Johansen died Friday at his home in New York City, Jeff Kilgour, a family spokesperson, told The Associated Press. It was revealed in early 2025 that he had stage 4 cancer and a brain tumor.

The New York Dolls were forerunners of punk and the band’s style — teased hair, women’s clothes and lots of makeup — inspired the glam movement that took up residence in heavy metal a decade later in bands like Faster Pussycat and Mötley Crüe.

“When you’re an artist, the main thing you want to do is inspire people, so if you succeed in doing that, it’s pretty gratifying,” Johansen told The Knoxville News-Sentinel in 2011.

Guitarist Steve Stevens, a kid from Queens who went on to work with Billy Idol and Robert Palmer, said the Dolls were never about technique: “It was always about the sound of the subway, the stinking, overflowing garbage cans, the misfits of Times Square. The Dolls did it to perfection. Safe travels David Johansen,” he wrote on X.

Rolling Stone once called the Dolls “the mutant children of the hydrogen age” and Vogue called them the “darlings of downtown style, tarted-up toughs in boas and heels.”

“The New York Dolls were more than musicians; they were a phenomenon. They drew on old rock ‘n’ roll, big-city blues, show tunes, the Rolling Stones and girl groups, and that was just for starters,” Bill Bentley wrote in “Smithsonian Rock and Roll: Live and Unseen.”

The band never found commercial success and was torn by internal strife and drug addictions, breaking up after two albums by the middle of the decade. In 2004, former Smiths frontman and Dolls admirer Morrissey convinced Johansen and other surviving members to regroup for the Meltdown Festival in England, leading to three more studio albums.

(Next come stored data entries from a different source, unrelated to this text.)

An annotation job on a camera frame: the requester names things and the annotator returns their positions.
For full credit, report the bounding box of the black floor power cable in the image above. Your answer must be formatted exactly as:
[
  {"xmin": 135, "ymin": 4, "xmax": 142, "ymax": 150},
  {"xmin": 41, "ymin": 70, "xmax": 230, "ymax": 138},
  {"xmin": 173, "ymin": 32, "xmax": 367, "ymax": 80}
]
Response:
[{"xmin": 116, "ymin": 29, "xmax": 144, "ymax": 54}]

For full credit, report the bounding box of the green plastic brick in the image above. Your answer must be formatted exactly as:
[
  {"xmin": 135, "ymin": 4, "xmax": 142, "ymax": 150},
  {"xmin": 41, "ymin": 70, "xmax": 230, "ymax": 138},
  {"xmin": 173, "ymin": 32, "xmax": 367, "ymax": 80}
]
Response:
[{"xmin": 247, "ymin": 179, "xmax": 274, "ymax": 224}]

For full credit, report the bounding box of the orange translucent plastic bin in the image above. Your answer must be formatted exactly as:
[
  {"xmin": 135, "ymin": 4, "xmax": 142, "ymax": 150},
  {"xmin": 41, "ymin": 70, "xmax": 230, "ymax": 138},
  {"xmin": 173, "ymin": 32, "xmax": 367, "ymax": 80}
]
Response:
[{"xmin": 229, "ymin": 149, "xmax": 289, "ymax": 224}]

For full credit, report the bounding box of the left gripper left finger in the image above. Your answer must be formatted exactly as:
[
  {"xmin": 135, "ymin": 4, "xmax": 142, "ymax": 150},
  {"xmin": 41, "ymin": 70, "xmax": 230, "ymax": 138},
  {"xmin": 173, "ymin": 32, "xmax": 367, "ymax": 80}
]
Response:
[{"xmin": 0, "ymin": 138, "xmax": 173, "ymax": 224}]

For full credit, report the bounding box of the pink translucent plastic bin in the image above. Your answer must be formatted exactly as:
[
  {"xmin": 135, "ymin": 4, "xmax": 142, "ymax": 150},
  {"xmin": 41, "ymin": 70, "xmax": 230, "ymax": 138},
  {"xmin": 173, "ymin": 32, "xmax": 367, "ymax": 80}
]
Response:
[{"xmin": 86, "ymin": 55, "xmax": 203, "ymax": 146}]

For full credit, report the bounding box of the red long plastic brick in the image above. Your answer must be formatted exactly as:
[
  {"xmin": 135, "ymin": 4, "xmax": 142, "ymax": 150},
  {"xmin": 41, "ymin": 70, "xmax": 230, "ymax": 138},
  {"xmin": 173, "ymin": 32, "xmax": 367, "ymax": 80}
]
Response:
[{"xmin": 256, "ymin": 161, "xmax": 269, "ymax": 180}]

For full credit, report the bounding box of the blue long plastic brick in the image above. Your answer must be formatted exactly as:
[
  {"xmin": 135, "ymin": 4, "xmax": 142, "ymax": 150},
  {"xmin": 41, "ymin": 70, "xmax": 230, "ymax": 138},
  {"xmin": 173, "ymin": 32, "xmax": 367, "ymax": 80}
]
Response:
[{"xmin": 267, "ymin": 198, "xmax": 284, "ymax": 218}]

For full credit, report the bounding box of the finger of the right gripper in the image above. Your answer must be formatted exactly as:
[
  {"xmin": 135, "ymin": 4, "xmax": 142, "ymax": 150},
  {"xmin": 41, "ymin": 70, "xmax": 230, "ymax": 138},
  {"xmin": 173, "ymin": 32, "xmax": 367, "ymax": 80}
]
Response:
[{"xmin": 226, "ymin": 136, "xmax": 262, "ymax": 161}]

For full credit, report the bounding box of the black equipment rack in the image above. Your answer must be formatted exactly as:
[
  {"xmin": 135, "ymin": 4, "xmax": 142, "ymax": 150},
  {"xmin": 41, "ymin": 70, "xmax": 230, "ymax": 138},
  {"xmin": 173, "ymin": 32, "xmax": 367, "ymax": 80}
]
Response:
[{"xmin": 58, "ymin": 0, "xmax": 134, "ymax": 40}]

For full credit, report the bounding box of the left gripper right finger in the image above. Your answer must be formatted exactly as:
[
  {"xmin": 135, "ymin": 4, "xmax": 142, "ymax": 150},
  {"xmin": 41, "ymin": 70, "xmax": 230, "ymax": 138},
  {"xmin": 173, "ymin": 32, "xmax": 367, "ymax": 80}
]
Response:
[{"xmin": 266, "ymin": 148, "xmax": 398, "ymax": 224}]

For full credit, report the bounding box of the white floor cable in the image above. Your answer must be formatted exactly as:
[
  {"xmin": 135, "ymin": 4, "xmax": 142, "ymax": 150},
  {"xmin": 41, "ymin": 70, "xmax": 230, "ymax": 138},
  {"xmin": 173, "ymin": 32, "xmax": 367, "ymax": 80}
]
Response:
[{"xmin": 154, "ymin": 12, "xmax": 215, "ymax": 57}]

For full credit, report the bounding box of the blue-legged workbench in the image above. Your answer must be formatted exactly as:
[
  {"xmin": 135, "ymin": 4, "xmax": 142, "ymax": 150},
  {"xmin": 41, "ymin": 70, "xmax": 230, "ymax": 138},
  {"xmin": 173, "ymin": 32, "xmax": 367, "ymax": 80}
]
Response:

In the ‘80s, Johansen assumed the persona of Buster Poindexter, a pompadour-styled lounge lizard who had a hit with the kitschy party single “Hot, Hot, Hot” in 1987. He also appeared in such movies as “Candy Mountain,” “Let It Ride,” “Married to the Mob” and had a memorable turn as the Ghost of Christmas Past in Bill Murray-led hit “Scrooged.”

Johansen was in 2023 the subject of Martin Scorsese and David Tedeschi’s documentary “Personality Crisis: One Night Only,” which mixed footage of his two-night stand at the Café Carlyle in January 2020 with flashbacks through his wildly varied career and intimate interviews.

“I used to think about my voice like: ‘What’s it gonna sound like? What’s it going to be when I do this song?’ And I’d get myself into a knot about it,” Johansen told The Associated Press in 2023. “At some point in my life, I decided: ‘Just sing the (expletive) song. With whatever you got.’ To me, I go on stage and whatever mood I’m in, I just claw my way out of it, essentially.”